Isso ajuda a responder à pergunta do título da postagem. Algumas pessoas precisam de muita dopamina, e exemplos não faltam. São aquelas que buscam prazer intenso no dia a dia, os “exagerados”: praticantes de paraquedismo, amantes de aventuras, indivíduos muito criativos e que estão sempre em busca de novidades. Outras, menos dopaminérgicas, preferem a contemplação e um prazer mais sutil e palpável (talvez precisem de serotonina). É lógico que estou simplificando, mas esse é, em essência, o efeito da dopamina no cérebro.

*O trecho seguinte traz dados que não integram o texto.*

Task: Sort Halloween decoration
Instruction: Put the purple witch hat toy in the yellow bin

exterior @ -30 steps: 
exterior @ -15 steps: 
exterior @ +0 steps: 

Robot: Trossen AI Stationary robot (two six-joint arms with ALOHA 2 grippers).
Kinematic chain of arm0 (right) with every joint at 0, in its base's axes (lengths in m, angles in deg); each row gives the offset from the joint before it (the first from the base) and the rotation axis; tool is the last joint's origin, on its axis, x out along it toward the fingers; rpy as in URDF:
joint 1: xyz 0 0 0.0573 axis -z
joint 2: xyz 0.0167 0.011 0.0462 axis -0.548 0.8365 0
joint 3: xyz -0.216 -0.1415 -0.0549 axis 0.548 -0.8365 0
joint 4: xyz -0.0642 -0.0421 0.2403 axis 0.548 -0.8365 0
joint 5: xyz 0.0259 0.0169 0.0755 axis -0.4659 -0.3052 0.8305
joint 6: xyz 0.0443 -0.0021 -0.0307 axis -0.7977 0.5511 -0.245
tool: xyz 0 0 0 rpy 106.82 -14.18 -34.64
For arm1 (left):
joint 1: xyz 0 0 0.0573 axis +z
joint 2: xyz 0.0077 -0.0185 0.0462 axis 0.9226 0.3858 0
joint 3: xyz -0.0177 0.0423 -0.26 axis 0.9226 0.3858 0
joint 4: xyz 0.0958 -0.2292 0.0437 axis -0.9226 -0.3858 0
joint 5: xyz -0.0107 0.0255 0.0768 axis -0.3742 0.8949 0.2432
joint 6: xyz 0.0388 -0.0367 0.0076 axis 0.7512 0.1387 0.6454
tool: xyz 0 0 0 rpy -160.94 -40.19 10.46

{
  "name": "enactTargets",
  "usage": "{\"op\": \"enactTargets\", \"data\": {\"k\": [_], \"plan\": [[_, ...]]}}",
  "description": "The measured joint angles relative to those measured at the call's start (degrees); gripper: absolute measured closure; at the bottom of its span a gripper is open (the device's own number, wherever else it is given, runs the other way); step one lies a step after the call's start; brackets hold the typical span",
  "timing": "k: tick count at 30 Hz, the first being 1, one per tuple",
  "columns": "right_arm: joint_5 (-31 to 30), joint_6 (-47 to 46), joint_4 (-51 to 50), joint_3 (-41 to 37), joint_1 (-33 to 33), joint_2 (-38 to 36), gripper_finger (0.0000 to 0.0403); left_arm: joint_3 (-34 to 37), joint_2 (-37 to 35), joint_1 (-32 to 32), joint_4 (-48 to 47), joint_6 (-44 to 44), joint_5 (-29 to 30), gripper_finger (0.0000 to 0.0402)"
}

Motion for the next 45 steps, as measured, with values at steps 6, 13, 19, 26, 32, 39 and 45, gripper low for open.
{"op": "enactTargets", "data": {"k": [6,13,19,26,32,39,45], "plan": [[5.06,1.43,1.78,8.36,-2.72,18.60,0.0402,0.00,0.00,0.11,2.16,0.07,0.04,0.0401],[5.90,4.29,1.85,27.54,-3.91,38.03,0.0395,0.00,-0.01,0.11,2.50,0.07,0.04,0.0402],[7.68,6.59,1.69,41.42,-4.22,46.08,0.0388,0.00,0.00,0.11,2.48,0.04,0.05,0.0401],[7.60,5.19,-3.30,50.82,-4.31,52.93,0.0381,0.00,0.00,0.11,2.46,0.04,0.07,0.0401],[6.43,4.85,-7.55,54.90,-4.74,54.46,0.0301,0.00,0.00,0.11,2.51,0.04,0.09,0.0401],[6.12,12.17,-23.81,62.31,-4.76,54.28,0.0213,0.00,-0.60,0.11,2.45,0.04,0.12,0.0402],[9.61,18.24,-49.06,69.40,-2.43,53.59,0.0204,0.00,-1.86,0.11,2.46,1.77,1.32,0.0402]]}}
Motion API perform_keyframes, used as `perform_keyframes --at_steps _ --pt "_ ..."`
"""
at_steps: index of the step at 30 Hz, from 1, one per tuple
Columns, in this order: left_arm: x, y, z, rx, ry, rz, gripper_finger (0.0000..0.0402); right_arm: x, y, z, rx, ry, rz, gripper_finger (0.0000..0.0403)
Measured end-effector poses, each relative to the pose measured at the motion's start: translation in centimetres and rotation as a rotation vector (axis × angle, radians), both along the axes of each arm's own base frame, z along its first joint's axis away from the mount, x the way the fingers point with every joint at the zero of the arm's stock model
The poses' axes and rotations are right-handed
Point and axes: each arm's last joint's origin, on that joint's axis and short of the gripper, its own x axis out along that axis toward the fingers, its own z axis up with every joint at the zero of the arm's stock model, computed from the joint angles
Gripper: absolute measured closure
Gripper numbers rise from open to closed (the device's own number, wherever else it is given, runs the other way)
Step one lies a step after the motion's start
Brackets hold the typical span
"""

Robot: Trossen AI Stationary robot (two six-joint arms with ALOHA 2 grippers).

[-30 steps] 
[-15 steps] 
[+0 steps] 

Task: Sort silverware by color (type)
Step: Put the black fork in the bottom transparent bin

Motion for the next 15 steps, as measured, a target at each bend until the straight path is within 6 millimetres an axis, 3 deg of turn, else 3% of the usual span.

‘Se sairmos do senso comum sobre a dopamina, podemos explicá-la por uma nova hipótese: como seres humanos, recebemos uma descarga de dopamina diante de surpresas promissoras e potencialmente recompensadoras. Por exemplo: a chegada de uma mensagem da pessoa amada (“O que haverá nela?”), um e-mail de um amigo que você não vê há anos ou, se você está à procura de um romance, conhecer alguém fascinante em uma mesa grudenta de bar (“O que vai acontecer?”)’.
Resumindo, nosso cérebro é programado para ansiar pelo inesperado e para olhar para o futuro, onde se abrem possibilidades emocionantes. Quem sabe sejamos mais dopaminérgicos em alguns períodos da vida do que em outros, e não de uma forma meramente binária.